**DESCRIPTION OF THE TASK:** Give back, word for word, the lines in the listing below from the one holding "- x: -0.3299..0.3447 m" down to the one holding "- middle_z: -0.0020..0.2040", both ends included.

┄┄┄┄┄┄

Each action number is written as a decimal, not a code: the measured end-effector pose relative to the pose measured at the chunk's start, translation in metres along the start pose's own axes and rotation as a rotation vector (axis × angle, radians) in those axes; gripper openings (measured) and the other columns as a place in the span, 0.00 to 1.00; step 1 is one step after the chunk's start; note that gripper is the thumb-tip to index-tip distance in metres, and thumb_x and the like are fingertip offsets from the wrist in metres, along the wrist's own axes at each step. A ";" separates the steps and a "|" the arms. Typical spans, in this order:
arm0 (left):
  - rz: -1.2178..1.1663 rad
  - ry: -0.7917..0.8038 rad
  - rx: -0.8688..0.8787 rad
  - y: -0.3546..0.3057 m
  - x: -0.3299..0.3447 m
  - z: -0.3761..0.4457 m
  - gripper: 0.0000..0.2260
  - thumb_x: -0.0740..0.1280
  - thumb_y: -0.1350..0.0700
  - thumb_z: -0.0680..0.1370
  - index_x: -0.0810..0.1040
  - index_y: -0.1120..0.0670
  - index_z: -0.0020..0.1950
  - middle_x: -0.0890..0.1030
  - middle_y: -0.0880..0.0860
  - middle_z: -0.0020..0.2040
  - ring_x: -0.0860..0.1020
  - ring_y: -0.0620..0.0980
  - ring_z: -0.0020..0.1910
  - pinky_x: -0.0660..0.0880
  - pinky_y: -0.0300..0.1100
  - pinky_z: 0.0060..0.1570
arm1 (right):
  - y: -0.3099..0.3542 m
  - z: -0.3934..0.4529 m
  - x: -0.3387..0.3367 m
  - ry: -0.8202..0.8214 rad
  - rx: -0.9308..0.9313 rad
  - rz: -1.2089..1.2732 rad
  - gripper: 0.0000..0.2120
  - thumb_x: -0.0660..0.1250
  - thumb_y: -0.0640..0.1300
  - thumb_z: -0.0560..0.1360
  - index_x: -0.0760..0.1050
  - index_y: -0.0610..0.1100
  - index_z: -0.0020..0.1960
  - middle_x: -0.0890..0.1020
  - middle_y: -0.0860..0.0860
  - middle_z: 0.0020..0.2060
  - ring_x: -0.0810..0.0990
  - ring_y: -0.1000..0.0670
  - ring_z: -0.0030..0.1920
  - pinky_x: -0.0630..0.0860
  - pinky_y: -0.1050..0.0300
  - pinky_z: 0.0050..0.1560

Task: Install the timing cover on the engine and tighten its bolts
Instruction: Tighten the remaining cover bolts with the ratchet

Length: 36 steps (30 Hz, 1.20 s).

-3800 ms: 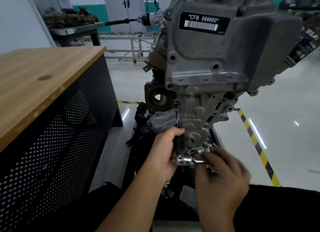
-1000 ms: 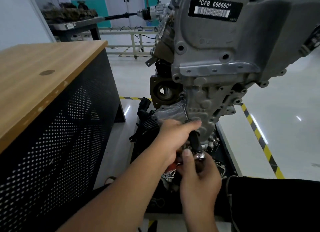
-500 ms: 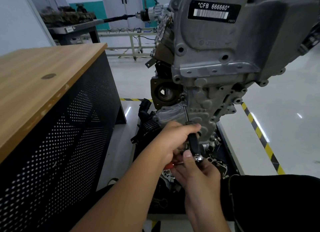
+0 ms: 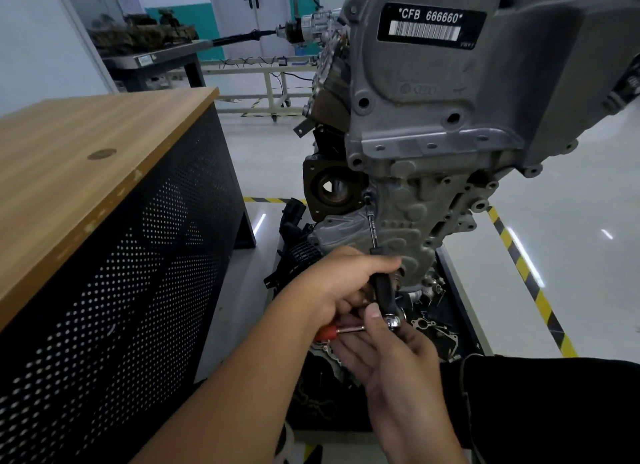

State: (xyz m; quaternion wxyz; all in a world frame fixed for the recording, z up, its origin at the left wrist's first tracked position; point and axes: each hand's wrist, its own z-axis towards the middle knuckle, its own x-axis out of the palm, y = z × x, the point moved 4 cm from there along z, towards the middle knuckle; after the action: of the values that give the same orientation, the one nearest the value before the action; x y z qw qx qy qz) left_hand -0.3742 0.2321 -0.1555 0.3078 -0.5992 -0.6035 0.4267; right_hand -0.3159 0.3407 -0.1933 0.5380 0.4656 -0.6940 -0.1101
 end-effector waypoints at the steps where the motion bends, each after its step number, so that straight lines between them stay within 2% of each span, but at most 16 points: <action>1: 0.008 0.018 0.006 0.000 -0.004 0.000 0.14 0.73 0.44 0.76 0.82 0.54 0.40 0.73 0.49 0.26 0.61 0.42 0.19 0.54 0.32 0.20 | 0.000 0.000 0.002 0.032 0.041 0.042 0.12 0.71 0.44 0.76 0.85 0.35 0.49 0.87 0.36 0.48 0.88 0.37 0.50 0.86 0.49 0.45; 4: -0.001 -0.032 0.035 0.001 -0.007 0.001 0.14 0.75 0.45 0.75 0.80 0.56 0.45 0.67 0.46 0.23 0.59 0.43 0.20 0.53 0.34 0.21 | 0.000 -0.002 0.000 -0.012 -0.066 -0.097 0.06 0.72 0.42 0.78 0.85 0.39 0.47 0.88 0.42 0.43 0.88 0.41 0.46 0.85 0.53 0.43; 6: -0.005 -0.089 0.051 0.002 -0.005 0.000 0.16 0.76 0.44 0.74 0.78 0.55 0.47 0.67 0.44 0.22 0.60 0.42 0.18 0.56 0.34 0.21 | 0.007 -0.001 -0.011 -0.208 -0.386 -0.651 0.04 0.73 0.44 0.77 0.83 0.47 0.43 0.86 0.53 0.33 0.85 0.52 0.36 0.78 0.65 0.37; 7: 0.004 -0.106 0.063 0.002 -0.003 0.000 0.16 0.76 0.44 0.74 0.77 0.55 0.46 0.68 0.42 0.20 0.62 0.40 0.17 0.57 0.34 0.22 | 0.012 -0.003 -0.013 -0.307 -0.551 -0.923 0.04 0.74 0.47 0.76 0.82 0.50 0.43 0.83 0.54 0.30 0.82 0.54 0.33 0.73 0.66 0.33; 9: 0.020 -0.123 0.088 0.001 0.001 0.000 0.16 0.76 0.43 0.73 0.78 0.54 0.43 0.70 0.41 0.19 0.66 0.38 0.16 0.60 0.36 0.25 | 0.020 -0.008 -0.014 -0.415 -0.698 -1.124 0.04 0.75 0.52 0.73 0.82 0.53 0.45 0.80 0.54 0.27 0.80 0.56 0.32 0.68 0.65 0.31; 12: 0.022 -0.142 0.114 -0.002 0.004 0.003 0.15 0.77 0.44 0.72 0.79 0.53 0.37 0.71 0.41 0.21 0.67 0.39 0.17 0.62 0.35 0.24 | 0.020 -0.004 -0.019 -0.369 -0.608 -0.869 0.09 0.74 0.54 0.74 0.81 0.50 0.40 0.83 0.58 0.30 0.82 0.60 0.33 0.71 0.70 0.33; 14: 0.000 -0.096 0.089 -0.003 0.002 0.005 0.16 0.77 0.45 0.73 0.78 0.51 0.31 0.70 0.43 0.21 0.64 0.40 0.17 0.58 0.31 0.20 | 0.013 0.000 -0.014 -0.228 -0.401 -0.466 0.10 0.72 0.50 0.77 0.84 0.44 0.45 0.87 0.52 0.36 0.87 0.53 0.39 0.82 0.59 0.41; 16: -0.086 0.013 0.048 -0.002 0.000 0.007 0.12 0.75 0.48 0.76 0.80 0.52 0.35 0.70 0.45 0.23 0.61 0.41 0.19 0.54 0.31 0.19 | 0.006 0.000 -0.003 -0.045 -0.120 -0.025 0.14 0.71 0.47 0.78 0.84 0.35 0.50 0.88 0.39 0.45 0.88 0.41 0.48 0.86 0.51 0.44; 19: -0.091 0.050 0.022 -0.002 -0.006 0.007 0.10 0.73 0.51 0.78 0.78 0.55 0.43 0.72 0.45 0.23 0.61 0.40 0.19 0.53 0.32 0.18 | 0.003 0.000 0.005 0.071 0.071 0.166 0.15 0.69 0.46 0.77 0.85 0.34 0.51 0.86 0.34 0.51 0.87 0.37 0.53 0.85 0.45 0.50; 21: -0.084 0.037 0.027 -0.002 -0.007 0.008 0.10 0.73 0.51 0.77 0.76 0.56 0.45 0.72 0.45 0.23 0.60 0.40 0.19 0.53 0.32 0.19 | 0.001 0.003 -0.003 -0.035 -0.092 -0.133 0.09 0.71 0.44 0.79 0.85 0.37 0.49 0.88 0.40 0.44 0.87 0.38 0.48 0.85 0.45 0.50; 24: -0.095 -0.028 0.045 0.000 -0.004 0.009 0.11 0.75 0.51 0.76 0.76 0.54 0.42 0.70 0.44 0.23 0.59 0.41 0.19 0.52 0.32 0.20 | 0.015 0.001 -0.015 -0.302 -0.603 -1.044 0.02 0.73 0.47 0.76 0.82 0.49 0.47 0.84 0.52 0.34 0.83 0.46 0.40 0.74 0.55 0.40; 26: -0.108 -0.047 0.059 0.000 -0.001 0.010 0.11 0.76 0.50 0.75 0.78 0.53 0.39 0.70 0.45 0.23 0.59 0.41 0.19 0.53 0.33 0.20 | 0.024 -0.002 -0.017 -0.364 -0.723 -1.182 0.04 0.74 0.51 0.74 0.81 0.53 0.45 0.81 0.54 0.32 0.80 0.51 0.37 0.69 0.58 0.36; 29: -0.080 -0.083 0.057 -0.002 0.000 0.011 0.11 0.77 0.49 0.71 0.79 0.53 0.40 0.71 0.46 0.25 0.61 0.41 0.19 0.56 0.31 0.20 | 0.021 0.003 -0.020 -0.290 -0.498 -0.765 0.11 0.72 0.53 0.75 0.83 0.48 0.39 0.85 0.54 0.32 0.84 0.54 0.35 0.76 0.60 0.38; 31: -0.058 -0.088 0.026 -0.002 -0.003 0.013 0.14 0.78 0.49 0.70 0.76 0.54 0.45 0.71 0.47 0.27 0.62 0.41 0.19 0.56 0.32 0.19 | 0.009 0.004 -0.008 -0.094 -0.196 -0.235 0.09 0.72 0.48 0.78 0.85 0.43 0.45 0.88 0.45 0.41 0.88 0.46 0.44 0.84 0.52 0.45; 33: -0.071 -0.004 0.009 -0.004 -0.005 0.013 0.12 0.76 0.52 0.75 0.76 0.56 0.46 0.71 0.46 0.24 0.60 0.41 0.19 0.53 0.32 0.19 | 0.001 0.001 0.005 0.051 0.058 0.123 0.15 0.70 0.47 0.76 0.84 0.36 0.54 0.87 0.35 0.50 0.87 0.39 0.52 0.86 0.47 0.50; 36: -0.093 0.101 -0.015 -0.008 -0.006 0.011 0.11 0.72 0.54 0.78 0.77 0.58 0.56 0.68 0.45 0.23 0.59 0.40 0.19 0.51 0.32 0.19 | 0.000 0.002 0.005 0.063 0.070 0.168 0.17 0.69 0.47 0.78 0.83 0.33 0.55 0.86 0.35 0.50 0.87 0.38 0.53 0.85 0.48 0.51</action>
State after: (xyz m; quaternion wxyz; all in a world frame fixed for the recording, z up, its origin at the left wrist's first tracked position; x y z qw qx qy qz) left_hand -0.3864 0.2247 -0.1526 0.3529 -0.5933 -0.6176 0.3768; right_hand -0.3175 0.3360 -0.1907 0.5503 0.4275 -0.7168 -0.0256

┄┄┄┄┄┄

**TASK ANSWER:**
  - x: -0.3299..0.3447 m
  - z: -0.3761..0.4457 m
  - gripper: 0.0000..0.2260
  - thumb_x: -0.0740..0.1280
  - thumb_y: -0.1350..0.0700
  - thumb_z: -0.0680..0.1370
  - index_x: -0.0810..0.1040
  - index_y: -0.1120..0.0670
  - index_z: -0.0020..0.1950
  - middle_x: -0.0890..0.1030
  - middle_y: -0.0880..0.0860
  - middle_z: -0.0020..0.2040

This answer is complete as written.